The frequent Texas references in Fox’s good cop/slob cop comedy The Good Guys are strictly matter-of-factual. The pilot opens with a datelined scene, “5327 Elm St., Dallas, TX, 11:27 p.m.,” and subsequent action takes the heroes to Fair Park, Deep Ellum, and Reunion Tower. But the locations have no effect on the hijinks that ensue. Rather, the tropes the show sends up are from old detective series. One of the cops appears to have watched too much Dragnet as a kid; the other must have made the same mistake with Mannix and Mike Hammer. But at least the show’s funny. ABC’s docudrama My Generation doesn’t even have that to recommend it. The premise is that a film crew is revisiting nine kids who were the subjects of a documentary on Austin high school seniors in 2000. The characters are thinly drawn types—the class overachiever is now surfing and tending bar in Hawaii; the jock is fighting in Afghanistan—and none are discernibly Texan or, more significantly, remotely fleshed out. Local landmarks give no sense of place. The pink granite of the Capitol makes a cameo appearance, but it’s supposed to be a dorm at George Washington University. The lawn in front of the nearby Reagan state office building subs for a grassy mall at Yale.
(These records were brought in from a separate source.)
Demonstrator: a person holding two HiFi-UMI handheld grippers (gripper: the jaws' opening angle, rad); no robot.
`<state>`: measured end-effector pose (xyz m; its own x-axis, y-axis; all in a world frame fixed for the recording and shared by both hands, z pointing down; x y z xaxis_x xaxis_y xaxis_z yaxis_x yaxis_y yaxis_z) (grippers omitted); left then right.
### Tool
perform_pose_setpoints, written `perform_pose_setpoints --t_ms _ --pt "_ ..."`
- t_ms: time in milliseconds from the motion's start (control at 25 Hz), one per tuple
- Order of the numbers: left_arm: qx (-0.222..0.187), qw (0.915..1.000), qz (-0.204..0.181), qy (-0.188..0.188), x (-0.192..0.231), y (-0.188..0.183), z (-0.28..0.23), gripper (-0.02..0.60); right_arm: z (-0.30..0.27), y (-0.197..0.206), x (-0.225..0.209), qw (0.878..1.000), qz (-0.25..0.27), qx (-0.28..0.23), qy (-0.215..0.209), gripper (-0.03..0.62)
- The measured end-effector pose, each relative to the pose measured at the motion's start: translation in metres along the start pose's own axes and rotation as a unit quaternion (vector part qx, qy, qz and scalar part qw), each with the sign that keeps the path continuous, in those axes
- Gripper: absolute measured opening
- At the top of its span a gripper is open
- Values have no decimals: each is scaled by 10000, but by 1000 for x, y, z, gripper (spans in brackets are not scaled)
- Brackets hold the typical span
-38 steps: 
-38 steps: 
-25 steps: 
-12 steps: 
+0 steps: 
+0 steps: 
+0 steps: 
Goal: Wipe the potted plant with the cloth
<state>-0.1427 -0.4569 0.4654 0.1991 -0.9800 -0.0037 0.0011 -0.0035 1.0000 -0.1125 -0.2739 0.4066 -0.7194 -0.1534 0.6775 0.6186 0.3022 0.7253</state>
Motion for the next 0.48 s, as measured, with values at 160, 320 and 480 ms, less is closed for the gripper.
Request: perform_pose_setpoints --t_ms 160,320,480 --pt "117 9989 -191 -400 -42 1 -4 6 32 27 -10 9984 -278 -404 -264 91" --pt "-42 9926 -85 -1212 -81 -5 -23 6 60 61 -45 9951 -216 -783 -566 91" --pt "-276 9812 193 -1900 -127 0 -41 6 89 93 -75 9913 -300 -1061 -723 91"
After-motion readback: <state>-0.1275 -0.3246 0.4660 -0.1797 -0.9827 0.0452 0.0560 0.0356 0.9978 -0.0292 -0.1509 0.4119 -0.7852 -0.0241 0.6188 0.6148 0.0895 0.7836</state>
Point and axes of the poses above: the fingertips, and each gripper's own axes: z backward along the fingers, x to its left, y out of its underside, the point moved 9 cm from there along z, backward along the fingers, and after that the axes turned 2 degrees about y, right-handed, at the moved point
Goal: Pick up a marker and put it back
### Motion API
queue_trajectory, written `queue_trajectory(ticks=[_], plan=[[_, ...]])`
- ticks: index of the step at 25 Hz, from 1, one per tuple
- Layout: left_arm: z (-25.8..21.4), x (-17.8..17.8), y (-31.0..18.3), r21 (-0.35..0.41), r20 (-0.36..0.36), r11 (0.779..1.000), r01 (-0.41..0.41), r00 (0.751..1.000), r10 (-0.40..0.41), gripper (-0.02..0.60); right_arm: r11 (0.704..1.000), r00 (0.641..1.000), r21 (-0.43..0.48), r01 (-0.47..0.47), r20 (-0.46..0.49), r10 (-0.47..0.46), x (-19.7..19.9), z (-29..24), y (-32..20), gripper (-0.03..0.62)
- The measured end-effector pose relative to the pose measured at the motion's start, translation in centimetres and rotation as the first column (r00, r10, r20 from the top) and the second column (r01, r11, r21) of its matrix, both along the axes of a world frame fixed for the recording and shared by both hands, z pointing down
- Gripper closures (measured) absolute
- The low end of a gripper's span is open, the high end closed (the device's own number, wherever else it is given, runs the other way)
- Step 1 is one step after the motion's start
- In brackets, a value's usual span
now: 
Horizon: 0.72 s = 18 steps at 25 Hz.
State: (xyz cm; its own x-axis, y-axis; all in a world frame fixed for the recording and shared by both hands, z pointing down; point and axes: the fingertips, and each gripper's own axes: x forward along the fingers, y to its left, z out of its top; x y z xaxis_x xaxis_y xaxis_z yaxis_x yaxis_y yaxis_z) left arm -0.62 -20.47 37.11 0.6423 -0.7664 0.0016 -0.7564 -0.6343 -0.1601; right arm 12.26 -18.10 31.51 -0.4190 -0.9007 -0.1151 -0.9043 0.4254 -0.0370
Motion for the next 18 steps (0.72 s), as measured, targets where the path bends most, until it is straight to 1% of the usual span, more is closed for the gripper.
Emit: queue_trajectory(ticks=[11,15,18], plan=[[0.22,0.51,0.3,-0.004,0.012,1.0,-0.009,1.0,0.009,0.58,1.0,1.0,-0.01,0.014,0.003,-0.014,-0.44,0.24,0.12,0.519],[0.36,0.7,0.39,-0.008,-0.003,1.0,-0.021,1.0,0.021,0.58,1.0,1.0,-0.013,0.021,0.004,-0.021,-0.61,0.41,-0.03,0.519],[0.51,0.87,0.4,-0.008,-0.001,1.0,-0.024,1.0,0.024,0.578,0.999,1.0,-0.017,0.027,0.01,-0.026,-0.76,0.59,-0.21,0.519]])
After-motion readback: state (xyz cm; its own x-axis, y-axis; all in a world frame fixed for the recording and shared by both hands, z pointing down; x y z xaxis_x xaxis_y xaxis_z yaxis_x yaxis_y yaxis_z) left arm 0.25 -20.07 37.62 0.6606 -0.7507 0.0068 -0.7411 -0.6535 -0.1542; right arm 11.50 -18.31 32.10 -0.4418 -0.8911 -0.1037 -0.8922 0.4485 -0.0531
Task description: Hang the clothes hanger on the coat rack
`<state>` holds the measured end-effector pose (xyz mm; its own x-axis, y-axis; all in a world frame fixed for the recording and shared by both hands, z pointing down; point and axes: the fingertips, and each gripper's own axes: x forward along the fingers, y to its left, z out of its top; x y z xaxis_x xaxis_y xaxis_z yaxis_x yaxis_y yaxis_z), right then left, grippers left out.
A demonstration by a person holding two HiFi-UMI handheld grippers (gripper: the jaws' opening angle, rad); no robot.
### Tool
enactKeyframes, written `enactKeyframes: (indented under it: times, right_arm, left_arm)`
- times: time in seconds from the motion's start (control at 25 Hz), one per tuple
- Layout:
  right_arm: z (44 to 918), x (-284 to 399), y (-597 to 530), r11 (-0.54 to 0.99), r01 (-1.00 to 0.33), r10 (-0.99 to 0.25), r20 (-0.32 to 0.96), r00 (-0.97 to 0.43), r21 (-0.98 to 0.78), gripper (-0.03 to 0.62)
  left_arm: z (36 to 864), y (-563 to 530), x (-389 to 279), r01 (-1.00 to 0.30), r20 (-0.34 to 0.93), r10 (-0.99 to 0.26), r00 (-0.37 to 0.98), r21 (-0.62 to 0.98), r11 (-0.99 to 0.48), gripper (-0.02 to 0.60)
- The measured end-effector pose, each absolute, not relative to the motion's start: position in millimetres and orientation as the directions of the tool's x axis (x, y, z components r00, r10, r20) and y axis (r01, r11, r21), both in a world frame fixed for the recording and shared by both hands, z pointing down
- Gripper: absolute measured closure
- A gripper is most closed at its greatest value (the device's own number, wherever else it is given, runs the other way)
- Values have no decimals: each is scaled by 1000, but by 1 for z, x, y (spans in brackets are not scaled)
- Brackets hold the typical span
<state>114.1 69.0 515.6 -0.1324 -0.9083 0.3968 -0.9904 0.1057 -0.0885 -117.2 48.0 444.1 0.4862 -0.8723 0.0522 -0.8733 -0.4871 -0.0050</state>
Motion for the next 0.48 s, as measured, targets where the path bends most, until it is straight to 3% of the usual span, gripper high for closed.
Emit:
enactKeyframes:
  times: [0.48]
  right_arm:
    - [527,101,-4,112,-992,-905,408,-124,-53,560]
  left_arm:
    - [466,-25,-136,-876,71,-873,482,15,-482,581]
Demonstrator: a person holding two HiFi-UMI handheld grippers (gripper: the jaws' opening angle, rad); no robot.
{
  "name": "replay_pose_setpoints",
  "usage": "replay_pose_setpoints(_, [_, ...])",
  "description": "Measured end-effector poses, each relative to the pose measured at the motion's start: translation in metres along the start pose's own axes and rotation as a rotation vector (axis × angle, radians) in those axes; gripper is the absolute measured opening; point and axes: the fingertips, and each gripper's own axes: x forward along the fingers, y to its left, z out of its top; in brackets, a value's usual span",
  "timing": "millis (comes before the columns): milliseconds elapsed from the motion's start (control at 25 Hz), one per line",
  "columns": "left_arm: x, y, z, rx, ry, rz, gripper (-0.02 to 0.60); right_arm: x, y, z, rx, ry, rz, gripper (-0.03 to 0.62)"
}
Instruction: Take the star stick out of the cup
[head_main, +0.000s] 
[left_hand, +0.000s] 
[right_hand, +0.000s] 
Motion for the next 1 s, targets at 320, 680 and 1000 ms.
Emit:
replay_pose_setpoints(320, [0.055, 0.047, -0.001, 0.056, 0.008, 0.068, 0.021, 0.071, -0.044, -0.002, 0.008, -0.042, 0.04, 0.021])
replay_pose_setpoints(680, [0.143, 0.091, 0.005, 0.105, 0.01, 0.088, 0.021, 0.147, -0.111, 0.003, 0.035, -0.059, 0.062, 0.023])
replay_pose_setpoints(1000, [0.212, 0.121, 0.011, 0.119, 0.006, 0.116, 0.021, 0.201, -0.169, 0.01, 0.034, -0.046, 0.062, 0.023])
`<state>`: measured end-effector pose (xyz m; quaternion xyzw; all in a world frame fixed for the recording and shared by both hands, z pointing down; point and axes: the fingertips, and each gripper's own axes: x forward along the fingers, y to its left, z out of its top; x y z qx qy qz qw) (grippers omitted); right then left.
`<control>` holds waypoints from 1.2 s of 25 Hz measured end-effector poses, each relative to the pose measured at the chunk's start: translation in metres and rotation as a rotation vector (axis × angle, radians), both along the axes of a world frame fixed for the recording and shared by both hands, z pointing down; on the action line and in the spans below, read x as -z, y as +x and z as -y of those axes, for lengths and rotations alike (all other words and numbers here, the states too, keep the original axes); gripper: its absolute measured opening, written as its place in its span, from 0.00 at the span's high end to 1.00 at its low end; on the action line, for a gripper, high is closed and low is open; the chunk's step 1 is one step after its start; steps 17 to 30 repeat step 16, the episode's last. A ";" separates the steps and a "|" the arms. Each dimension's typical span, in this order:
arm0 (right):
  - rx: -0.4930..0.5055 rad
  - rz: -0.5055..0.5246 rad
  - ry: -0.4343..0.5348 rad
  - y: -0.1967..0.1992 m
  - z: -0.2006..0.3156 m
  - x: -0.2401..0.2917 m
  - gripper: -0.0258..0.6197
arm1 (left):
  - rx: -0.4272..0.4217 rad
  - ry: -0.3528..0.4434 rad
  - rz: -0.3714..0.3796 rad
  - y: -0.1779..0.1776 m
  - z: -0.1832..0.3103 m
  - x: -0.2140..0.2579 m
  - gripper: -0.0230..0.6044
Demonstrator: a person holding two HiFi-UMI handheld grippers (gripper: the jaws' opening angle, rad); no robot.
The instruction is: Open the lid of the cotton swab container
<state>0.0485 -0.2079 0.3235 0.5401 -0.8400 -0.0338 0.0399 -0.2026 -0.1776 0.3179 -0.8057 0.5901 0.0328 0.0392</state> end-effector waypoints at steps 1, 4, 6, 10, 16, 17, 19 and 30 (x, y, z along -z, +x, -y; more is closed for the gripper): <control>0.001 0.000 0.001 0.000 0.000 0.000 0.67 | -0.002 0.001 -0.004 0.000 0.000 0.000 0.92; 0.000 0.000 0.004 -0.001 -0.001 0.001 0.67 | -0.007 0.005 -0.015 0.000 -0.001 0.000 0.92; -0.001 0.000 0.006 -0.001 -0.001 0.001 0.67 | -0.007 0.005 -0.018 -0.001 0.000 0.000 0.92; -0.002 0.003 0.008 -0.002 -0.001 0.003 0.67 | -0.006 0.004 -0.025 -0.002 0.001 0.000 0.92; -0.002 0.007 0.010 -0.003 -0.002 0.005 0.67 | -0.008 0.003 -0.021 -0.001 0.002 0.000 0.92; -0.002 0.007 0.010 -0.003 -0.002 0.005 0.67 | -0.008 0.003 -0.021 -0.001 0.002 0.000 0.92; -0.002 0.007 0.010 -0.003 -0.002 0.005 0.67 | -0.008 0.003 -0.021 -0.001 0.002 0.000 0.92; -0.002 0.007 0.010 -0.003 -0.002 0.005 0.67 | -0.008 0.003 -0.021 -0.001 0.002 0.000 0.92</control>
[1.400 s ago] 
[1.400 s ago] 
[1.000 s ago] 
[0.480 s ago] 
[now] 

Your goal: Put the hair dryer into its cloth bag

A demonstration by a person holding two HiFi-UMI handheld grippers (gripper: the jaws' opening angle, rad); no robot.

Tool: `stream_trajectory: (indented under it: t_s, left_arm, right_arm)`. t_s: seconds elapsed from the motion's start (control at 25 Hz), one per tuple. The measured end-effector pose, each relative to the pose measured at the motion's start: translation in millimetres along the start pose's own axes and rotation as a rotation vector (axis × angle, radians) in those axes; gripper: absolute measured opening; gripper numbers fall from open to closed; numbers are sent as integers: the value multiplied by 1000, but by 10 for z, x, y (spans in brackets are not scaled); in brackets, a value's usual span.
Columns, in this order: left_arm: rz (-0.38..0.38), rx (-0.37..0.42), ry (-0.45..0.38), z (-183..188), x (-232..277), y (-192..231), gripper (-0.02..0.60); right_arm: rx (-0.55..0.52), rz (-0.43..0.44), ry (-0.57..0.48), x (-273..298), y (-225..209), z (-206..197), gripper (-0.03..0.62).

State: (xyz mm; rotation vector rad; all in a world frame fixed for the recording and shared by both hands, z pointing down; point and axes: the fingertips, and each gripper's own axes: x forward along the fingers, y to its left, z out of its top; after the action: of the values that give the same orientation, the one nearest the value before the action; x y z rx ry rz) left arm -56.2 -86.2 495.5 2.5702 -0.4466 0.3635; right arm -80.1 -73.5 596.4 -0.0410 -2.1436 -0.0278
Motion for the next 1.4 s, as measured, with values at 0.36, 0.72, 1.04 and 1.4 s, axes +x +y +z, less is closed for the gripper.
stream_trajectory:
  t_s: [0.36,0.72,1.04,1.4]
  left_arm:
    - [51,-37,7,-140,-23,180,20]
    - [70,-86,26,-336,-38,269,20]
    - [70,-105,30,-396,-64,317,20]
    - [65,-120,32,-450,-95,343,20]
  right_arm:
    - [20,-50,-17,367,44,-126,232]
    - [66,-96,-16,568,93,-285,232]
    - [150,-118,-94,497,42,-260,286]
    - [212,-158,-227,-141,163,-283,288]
Watching the new shows only reminded me of why I initially avoided Friday Night Lights. Of course, even that show hits an occasional wrong note, like when Riggins gets invited to a late-night beer at the Dry Creek Cafe—everybody knows Dry Creek closes at sunset. But just the reference demonstrates how hard the show tries. If these new series are to last—and The Good Guys, which aired through the summer, is already facing cancellation—they should follow the Friday Night Lights example. Let Texas do more of the work. In the meantime, fans of Tami and Coach Taylor are making plans to spend one last season in Dillon. I’ll be with them.